[V1] Remove input cache client (#14864)

DarkLight1337 · ywang96 · web-flow · commit b539222d4e81 · 2025-03-16T23:42:06.000-07:00
Signed-off-by: DarkLight1337 &lt;tlleungac@connect.ust.hk&gt;
Signed-off-by: Roger Wang &lt;ywang@roblox.com&gt;
Co-authored-by: Roger Wang &lt;ywang@roblox.com&gt;
diff --git a/vllm/inputs/preprocess.py b/vllm/inputs/preprocess.py
@@ -379,6 +379,7 @@ def _prompt_to_llm_inputs(
                     multi_modal_data,
                     mm_processor_kwargs,
                     lora_request=lora_request,
+                    return_mm_hashes=return_mm_hashes,
                 )
 
             prompt_token_ids = self._tokenize_prompt(
@@ -401,6 +402,7 @@ async def _prompt_to_llm_inputs_async(
         prompt: SingletonPrompt,
         request_id: str,
         lora_request: Optional[LoRARequest] = None,
+        return_mm_hashes: bool = False,
     ) -> SingletonInputs:
         """Async version of :meth:`_extract_prompt_components`."""

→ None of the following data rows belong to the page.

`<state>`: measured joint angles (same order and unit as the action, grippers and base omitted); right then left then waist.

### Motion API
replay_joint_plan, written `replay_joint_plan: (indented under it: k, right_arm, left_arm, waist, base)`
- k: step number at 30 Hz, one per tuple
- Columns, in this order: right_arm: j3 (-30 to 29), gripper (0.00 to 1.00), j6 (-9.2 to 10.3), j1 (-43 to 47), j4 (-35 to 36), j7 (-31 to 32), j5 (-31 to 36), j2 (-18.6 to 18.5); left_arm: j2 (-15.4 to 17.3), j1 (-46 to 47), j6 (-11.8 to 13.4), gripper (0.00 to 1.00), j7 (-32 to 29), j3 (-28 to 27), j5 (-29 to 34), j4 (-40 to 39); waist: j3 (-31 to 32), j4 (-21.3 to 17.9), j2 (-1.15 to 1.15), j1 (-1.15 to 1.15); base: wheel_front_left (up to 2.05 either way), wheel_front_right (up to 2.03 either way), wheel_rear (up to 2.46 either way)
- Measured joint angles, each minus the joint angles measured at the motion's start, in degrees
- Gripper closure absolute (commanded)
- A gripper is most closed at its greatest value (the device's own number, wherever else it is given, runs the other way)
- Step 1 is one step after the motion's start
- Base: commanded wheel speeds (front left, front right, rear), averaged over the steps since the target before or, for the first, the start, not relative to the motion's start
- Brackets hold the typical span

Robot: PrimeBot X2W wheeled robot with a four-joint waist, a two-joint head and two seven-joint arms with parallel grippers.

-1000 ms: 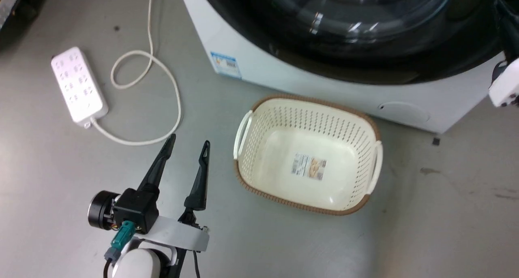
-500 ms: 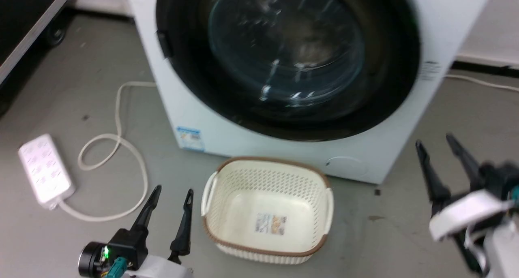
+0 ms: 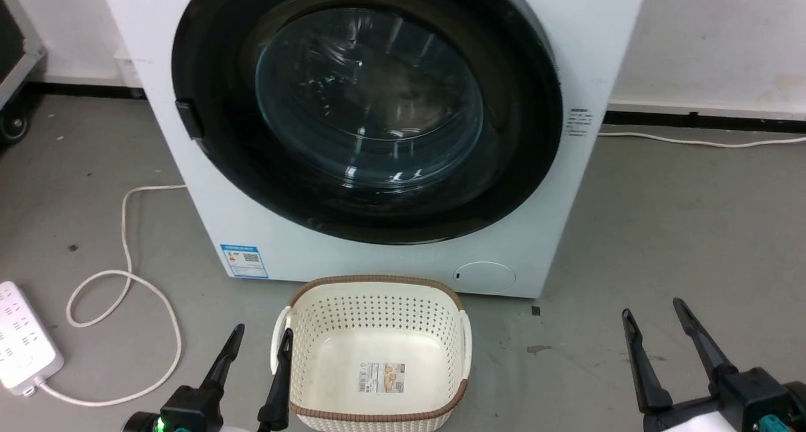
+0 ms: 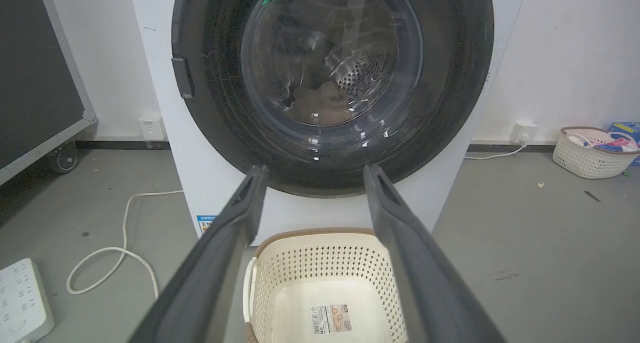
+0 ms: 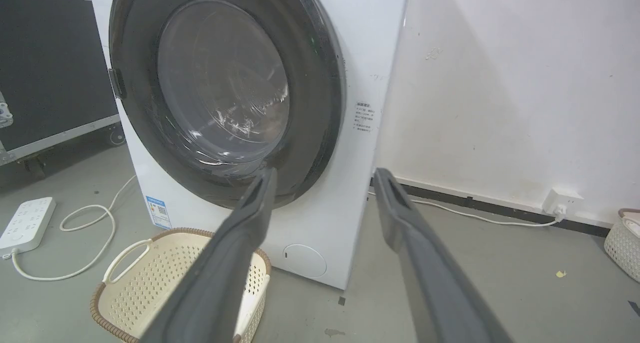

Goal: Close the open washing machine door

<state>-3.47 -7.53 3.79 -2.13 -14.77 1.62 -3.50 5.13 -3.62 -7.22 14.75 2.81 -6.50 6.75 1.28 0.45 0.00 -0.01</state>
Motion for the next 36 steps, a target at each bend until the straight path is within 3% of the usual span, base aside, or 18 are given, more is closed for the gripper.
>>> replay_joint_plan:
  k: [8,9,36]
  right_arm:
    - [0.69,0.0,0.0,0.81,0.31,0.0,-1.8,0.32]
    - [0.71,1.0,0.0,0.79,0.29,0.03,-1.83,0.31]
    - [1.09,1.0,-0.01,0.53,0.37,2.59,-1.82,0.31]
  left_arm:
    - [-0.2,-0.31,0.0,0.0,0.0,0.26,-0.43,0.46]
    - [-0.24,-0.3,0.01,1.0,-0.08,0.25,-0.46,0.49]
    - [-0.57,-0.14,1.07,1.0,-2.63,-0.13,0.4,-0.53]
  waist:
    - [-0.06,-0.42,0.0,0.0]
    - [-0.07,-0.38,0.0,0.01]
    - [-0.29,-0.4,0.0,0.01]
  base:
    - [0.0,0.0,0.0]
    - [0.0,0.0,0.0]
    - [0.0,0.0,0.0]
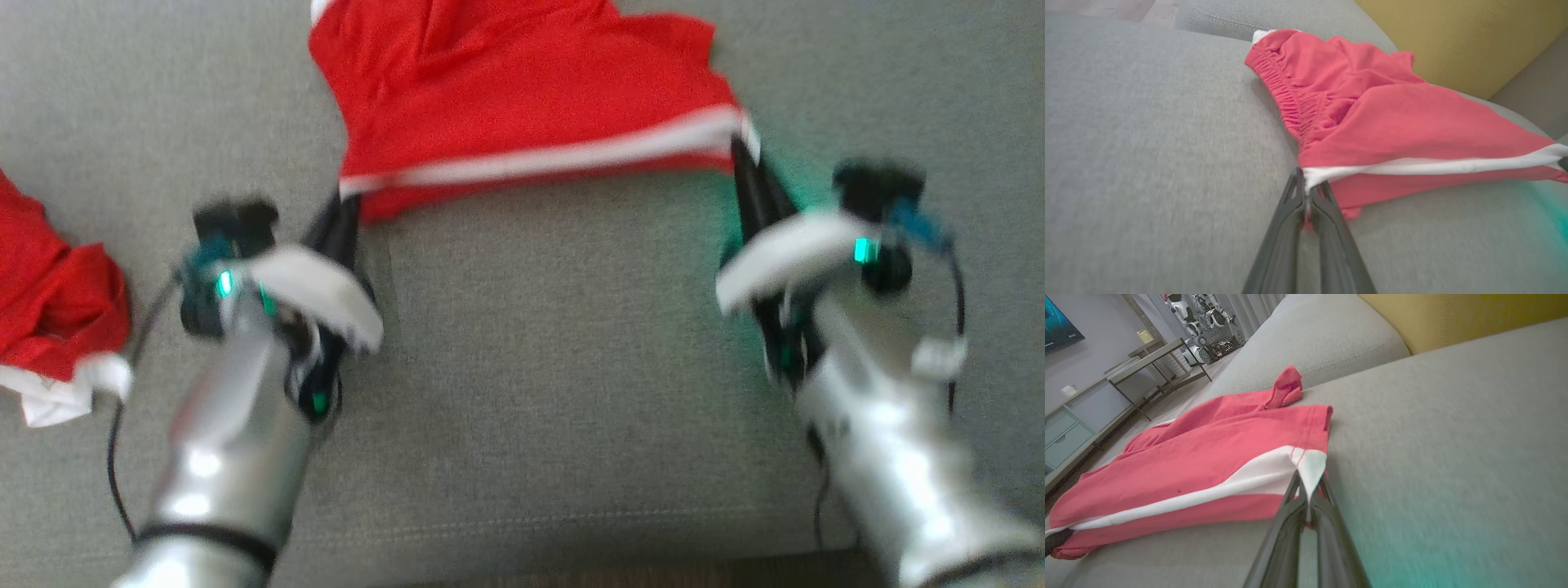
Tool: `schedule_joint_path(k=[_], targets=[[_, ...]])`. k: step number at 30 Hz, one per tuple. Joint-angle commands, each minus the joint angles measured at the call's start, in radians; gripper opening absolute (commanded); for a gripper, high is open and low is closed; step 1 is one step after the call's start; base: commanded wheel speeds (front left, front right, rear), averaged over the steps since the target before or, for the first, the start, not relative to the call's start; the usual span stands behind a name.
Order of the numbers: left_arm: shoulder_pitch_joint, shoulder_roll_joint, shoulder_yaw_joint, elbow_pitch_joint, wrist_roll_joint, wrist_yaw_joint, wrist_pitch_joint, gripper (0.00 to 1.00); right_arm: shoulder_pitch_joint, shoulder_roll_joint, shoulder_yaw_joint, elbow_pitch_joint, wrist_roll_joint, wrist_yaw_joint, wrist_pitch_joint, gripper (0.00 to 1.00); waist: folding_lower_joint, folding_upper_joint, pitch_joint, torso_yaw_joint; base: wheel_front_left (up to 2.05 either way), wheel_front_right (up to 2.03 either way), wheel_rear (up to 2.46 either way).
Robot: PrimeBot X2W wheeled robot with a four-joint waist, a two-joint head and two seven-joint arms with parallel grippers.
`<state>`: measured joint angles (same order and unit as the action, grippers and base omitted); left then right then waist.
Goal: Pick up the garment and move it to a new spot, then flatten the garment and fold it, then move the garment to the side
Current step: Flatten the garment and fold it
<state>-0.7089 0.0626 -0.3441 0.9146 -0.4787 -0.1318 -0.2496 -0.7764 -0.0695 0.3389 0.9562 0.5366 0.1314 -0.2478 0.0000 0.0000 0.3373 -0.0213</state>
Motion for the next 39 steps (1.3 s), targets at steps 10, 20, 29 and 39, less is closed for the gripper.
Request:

         parsed = parse_singleton_prompt(prompt)
@@ -431,6 +433,7 @@ async def _prompt_to_llm_inputs_async(
                     multi_modal_data,
                     mm_processor_kwargs,
                     lora_request=lora_request,
+                    return_mm_hashes=return_mm_hashes,
                 )
 
             return token_inputs(
@@ -452,6 +455,7 @@ async def _prompt_to_llm_inputs_async(
                     multi_modal_data,
                     mm_processor_kwargs,
                     lora_request=lora_request,
+                    return_mm_hashes=return_mm_hashes,
                 )
 
             prompt_token_ids = await self._tokenize_prompt_async(
@@ -726,6 +730,7 @@ def _process_decoder_only_prompt(
             prompt,
             request_id=request_id,
             lora_request=lora_request,
+            return_mm_hashes=return_mm_hashes,
         )
 
         return self._build_decoder_only_llm_inputs(
@@ -746,6 +751,7 @@ async def _process_decoder_only_prompt_async(
             prompt,
             request_id=request_id,
             lora_request=lora_request,
+            return_mm_hashes=return_mm_hashes,
         )
 
         return self._build_decoder_only_llm_inputs(
diff --git a/vllm/v1/engine/__init__.py b/vllm/v1/engine/__init__.py
@@ -52,7 +52,7 @@ class EngineCoreRequest(
     # Detokenizer, but set to None when it is added to EngineCoreClient.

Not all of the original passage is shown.